# suggestions for 650c bike for wife 4'10.5"



## ashwinearl (Feb 22, 2004)

Please suggest production 650c road bikes that are small enough for a woman 4'10.5"
She's been on an old 650c salsa for awhile and we want to upgrade

So far Felt FW series has a 650c in a 43 and possibly Giant.
(Terry is out-boycotting due to bad experience years ago)

If we went custom - probably Luna cycles.


----------



## il sogno (Jul 15, 2002)

A custom Luna with 650 wheels would be awesome!


----------



## adimiro (Jun 28, 2007)

As a 5"0 rider, I am also considering diving into the 650c market now that there are lots more choices of frames and wheel sets. Depending on your budget and frame material preference, could look at:

Orbea also makes their smallest Diva in 650c (stock, carbon)
Independent Fabrication (custom, steel or Ti, yummmm)
Gunnar (kinda cool sub-company of Waterford bikes, steel, pretty reasonably priced, custom or stock)
Serrota 
Rodriguez Cycles, Seattle based, great fitting system for smaller riders
Ti Cyles, Pacific NW based, has lots of 650c experience. Though a average size guy, he is a huge 650c advocate and rides one himself. Ti or steel. Stock sizes are outsourced overseas, so price is pretty reasonable. Will also do made in USA custom.

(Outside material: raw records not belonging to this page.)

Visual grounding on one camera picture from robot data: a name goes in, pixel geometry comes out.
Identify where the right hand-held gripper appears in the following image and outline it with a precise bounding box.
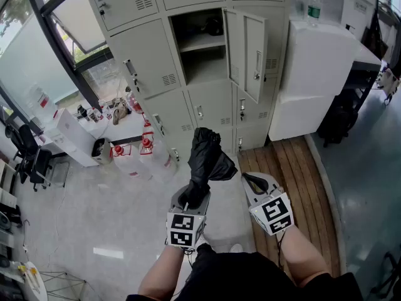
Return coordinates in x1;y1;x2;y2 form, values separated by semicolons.
240;172;295;236

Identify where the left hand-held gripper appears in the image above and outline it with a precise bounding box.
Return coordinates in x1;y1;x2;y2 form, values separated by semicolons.
165;185;211;250

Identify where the black umbrella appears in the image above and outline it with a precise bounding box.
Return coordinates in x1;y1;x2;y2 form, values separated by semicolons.
177;127;239;211

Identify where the grey metal locker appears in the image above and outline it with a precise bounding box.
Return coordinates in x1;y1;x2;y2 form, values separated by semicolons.
81;0;291;163

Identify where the person's right forearm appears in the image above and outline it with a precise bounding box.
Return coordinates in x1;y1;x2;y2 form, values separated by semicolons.
275;224;330;288

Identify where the person's left forearm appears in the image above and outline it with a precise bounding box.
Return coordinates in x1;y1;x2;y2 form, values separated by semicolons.
137;245;186;301

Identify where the person's white left shoe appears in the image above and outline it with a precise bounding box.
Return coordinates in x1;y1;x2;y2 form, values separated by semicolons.
195;233;210;250

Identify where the wooden floor platform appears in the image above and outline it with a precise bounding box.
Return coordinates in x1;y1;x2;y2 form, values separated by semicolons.
237;135;341;279

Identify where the person's black shirt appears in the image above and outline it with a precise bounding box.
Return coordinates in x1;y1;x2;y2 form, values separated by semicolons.
126;242;364;301

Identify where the black backpack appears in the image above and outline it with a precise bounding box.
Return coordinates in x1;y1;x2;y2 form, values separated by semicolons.
317;95;358;147

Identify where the white trash bin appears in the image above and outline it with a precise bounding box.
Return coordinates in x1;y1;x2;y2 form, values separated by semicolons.
91;137;113;166

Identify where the white desk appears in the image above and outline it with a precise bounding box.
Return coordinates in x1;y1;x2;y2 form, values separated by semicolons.
39;103;148;158

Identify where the white counter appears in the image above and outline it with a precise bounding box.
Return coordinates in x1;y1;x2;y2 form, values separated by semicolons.
268;19;382;142

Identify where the brown bag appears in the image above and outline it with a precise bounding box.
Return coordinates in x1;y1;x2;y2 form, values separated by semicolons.
112;101;133;126

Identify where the black round object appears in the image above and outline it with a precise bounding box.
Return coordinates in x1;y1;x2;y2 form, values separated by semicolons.
200;16;224;37

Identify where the black office chair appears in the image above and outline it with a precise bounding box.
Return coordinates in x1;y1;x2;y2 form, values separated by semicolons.
4;123;53;193

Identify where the clear plastic water bottle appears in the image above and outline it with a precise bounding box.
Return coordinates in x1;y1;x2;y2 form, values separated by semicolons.
306;0;323;28

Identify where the black hanging bag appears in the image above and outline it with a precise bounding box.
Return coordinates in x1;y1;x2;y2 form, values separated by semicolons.
360;9;390;61

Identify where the translucent jug red label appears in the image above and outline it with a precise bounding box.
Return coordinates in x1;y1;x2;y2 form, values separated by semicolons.
26;84;60;122

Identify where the white machine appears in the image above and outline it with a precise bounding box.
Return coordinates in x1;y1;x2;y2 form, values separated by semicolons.
340;0;377;43

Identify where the black framed window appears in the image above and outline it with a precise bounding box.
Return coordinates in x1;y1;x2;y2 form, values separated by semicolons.
0;0;114;128

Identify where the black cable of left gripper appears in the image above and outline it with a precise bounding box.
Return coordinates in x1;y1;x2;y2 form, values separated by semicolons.
184;247;197;270

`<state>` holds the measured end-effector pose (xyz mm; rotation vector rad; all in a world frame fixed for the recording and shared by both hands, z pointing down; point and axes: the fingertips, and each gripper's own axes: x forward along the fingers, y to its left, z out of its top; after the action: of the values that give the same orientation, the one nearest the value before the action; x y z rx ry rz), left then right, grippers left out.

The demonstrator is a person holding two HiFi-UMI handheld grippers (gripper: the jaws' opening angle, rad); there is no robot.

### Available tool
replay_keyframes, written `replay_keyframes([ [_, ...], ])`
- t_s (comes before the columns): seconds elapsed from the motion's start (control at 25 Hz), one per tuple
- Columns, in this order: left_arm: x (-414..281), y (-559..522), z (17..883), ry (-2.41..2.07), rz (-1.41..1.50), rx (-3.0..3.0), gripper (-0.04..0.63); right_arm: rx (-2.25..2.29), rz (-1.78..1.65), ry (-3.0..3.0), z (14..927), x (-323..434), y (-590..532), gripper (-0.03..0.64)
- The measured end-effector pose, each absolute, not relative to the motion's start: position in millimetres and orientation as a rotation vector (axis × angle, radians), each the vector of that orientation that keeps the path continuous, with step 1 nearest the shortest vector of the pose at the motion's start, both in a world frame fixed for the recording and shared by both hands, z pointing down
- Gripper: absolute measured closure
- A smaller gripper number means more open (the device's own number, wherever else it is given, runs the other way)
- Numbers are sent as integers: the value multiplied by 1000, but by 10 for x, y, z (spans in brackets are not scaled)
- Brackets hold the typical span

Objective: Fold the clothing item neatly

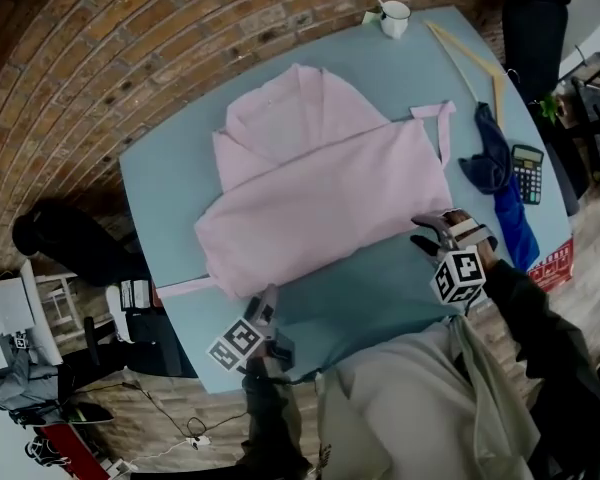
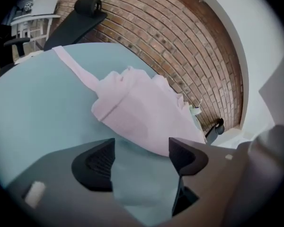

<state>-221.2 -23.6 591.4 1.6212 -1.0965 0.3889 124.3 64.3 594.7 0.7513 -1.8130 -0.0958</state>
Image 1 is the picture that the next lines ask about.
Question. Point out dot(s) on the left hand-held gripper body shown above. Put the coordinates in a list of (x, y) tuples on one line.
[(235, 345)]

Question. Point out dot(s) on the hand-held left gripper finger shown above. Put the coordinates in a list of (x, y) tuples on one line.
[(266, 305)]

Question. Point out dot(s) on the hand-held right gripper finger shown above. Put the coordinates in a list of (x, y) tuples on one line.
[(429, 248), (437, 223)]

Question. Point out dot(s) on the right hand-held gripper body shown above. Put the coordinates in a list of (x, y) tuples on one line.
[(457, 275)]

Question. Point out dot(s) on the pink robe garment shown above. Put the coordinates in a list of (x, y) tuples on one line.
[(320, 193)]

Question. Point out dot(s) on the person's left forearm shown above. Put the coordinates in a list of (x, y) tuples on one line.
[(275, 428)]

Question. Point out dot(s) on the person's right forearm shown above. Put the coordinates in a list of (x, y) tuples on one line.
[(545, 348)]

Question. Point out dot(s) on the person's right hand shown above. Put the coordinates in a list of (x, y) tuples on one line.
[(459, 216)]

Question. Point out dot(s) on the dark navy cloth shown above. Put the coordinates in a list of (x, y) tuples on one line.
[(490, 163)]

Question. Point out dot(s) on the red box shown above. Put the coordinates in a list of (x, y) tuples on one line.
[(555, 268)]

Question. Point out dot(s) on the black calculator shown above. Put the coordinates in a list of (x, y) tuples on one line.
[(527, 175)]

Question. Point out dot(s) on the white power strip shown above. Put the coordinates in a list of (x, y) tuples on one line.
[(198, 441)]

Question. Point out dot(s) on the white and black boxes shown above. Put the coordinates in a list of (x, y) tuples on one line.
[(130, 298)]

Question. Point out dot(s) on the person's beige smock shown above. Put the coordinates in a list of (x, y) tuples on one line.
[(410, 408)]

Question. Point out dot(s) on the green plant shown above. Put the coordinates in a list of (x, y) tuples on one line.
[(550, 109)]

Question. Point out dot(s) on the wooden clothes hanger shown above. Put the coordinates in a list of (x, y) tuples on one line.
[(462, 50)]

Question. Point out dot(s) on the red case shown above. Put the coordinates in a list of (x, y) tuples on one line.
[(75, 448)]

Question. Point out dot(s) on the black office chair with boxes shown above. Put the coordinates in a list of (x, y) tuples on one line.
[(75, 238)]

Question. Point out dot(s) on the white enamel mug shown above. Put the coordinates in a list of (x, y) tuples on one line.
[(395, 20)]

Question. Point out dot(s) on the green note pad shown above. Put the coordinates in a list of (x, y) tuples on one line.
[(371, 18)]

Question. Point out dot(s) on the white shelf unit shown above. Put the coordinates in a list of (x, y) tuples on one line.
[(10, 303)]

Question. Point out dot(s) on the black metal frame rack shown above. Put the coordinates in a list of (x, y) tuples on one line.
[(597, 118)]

Lots of superalative custom builders out there


----------



## MB1 (Jan 27, 2004)

Miss M sure loves her 650C wheeled Waterfords. The Rivendell ain't bad either.


----------



## Bocephus Jones II (Oct 7, 2004)

ashwinearl said:


> Please suggest production 650c road bikes that are small enough for a woman 4'10.5"
> She's been on an old 650c salsa for awhile and we want to upgrade
> 
> So far Felt FW series has a 650c in a 43 and possibly Giant.
> ...


Cannondale makes some pretty small WSD bikes. I think my wife's is a 46cm...but then she's 5'2".


----------



## PomPilot (May 17, 2006)

Haven't heard much that wasn't kind about Sweetpea bicycles, handbuilt in Portland, OR by Natalie Ramsland. Unfortunately, you asked about production bikes, not custom crafted. But if she decides to go the custom route ...


----------



## chocy (Feb 4, 2009)

my wife is 5'0 and we are ordering trek 43cm WSD 1.2 tomorrow!!


----------



## JazmynS (Jun 3, 2009)

I reccomend a specialized Vita. I am 5'1 and have ridde this bike for 2 years now, no problems. 

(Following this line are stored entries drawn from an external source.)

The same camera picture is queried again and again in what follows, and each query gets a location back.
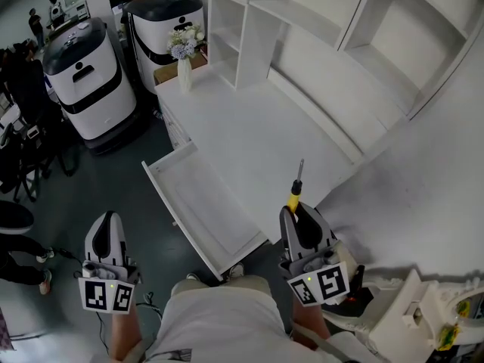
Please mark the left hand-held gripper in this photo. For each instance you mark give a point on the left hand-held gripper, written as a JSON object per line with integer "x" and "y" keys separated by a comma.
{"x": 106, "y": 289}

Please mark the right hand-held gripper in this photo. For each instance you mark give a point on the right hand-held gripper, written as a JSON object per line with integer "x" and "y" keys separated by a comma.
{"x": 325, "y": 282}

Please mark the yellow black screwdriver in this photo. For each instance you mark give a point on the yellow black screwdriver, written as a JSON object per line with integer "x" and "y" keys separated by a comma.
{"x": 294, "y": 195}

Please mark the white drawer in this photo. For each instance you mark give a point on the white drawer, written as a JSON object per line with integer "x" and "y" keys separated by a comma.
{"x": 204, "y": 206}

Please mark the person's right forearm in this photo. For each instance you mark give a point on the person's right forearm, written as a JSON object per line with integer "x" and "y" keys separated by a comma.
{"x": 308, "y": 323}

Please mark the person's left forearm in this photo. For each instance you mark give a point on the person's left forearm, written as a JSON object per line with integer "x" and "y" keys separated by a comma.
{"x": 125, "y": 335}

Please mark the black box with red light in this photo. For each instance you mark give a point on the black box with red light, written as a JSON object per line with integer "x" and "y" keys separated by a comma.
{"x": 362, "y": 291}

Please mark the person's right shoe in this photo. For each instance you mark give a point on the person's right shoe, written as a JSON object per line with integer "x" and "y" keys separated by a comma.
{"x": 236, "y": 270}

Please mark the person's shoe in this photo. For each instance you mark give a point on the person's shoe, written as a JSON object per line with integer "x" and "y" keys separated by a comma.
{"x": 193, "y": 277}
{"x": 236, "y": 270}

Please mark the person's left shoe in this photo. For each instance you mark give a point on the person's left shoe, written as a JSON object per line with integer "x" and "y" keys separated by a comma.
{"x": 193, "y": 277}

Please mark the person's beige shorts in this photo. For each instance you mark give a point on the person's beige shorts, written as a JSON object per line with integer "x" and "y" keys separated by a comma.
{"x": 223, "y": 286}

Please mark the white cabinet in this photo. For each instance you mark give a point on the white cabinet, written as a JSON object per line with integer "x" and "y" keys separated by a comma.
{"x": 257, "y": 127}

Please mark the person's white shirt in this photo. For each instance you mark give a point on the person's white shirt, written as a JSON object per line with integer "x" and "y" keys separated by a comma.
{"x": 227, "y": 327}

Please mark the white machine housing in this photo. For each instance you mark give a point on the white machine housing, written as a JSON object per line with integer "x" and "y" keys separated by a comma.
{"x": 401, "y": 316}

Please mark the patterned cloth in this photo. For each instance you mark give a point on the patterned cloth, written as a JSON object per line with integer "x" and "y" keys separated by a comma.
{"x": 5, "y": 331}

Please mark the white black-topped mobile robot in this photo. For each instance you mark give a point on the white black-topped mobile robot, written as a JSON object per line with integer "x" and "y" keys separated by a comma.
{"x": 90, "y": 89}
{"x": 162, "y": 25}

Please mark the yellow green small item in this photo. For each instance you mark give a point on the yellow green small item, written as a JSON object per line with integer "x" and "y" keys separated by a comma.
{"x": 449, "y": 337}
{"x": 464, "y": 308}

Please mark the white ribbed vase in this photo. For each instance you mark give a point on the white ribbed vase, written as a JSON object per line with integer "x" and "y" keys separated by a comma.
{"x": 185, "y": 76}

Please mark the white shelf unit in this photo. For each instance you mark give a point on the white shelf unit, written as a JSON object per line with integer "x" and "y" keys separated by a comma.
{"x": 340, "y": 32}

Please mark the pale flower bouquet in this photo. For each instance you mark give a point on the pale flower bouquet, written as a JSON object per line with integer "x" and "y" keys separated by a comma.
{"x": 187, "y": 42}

Recently purchased the exact same model for my (10 yr old) baby sis. 
She's 4'1 and it fits her just fine with the seat all the way down. We both love it.


----------



## 02tones02 (Jun 16, 2005)

*cervelo...*

Cervelo makes a bike with 650cc wheels, full carbon and more upright headset for a more comfortable position....

http://www.cervelo.com/bikes.aspx?bike=RS2009


----------



## chocy (Feb 4, 2009)

We looked at Specialized Vita, but it was still too big for her to be comfortable with it. my wife is only ~90 lbs so light (relatively speaking) roadbike with 650c wheel was it.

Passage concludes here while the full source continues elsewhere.